The soldiers didn’t wait, herding the rest of the girls toward the door, picking up the few of them who couldn’t walk.
Laura stood on shaky legs and gave a tired, breathless laugh. “Good. Maybe that’s for the best.”
“And Tuck and George? Do they deserve to die?”
Laura stiffened, refusing to look at her, and Raven’s patience snapped. “You asked for this—”
“I didn’t ask to be made into a monster!” Laura whirled, shouting out her frustration and rage.
“Oh, honey, you were a monster long before you were turned.” Raven shook her head. “I offered you help. Instead you betrayed your friends, kidnapped us, blew us up, shot us through with shrapnel, threw one of us off a cliff, stabbed one of my men through the heart, bound us in chains, and brought us to this lab to be dissected and ultimately killed.”
“I was trying to save them!” Laura stormed toward her on unsteady legs. “They’re good men. I was promised a cure, a way to free them. I was the reason they were injured, the reason they were turned.”
She turned her shattered eyes to Raven, then lifted her chin. “I would do it again in a heartbeat if I thought I could cure them.”
“Even if it meant starting a war?” Raven whispered. “Because if we die, there will be no stopping it. Millions will die…not because of the blood in your veins, but because you’re a coward.”
“We’ve got to go. Now!” Durant was helping one of the remaining girls toward the door, Jackson and Taggert close behind, each carrying their own patient.

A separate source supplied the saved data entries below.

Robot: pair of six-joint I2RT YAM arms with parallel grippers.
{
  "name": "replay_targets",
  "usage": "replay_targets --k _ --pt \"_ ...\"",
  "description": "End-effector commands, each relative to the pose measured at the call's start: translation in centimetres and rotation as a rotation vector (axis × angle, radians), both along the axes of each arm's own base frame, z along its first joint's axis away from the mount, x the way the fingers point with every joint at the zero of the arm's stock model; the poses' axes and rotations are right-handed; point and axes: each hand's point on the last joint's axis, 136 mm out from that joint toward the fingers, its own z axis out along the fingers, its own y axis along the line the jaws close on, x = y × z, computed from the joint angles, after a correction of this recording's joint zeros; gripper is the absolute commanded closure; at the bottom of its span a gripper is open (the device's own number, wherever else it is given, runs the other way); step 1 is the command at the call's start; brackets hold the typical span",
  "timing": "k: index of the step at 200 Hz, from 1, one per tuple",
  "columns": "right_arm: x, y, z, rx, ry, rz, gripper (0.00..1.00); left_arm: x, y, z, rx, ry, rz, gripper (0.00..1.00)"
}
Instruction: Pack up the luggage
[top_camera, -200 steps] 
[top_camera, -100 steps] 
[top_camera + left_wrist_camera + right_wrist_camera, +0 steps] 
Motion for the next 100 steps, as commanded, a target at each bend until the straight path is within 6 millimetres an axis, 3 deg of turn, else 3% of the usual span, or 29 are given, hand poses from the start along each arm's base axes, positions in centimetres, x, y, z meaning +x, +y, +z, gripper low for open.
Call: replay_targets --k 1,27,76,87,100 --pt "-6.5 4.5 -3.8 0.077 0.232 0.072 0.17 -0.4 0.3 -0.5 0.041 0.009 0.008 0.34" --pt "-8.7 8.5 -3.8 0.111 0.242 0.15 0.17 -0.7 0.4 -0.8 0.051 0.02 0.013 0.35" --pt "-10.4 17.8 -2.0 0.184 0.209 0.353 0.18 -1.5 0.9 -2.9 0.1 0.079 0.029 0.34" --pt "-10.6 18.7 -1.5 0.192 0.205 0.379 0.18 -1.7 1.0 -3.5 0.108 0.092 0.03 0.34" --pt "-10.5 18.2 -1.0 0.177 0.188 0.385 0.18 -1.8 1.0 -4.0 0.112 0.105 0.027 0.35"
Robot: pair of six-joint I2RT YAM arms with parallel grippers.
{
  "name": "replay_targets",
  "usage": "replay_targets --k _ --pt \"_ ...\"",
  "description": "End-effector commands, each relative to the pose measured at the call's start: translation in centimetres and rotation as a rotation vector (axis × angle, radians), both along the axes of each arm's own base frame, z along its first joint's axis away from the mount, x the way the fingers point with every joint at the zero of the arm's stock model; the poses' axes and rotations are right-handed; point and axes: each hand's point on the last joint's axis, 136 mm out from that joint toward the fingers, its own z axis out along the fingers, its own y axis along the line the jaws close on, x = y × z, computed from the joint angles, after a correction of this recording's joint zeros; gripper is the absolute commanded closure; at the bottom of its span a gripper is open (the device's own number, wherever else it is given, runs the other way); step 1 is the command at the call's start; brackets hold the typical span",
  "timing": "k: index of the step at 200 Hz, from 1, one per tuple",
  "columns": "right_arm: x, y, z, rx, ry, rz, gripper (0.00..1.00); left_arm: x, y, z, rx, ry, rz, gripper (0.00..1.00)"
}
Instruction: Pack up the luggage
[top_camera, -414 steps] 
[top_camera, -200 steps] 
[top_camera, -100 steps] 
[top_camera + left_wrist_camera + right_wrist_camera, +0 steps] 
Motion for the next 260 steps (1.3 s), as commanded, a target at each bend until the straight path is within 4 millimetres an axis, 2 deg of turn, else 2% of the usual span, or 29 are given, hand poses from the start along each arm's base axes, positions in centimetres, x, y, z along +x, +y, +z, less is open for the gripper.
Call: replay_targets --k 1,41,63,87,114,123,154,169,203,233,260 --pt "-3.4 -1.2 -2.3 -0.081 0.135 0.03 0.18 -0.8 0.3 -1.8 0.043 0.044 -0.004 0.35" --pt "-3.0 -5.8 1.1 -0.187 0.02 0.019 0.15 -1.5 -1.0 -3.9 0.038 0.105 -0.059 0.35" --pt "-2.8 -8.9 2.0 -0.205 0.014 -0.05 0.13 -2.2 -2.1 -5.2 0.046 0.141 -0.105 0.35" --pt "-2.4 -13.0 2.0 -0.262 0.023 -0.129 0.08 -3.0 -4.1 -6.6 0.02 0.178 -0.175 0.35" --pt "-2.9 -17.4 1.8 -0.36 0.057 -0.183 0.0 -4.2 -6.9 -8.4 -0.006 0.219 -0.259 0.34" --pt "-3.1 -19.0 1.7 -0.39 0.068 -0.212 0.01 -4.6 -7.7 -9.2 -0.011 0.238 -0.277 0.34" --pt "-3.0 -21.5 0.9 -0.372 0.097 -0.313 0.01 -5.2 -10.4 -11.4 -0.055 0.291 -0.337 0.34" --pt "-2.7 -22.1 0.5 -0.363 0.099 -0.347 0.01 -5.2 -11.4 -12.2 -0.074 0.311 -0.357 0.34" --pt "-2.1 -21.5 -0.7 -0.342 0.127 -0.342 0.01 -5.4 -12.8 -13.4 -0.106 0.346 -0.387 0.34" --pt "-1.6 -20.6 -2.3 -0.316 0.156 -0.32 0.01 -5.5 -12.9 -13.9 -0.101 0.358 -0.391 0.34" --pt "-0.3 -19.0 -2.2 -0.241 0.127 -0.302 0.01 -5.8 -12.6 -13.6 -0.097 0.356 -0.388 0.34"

Raven walked toward him, but hesitated by the cabinets when a crackle of static lifted the hair on her arms. She quickly broke the lock, then stepped back to stare in shock. Inside were hundreds of pieces of jewelry, the key to keeping the tainted soldiers alive sitting right under their noses. Raven turned and searched the room until she spotted a trash can. She quickly dumped out the garbage and began scooping the jewels out of the cabinet.
The magic nipped at her fingers, eager to come out and play.
“Raven, we have to go. Now!” London grabbed her arm, halting her frantic movements, drawing her toward the door, and she scrambled to keep up with him. When he tried to take the garbage can from her, she yanked the container back. “We need them.”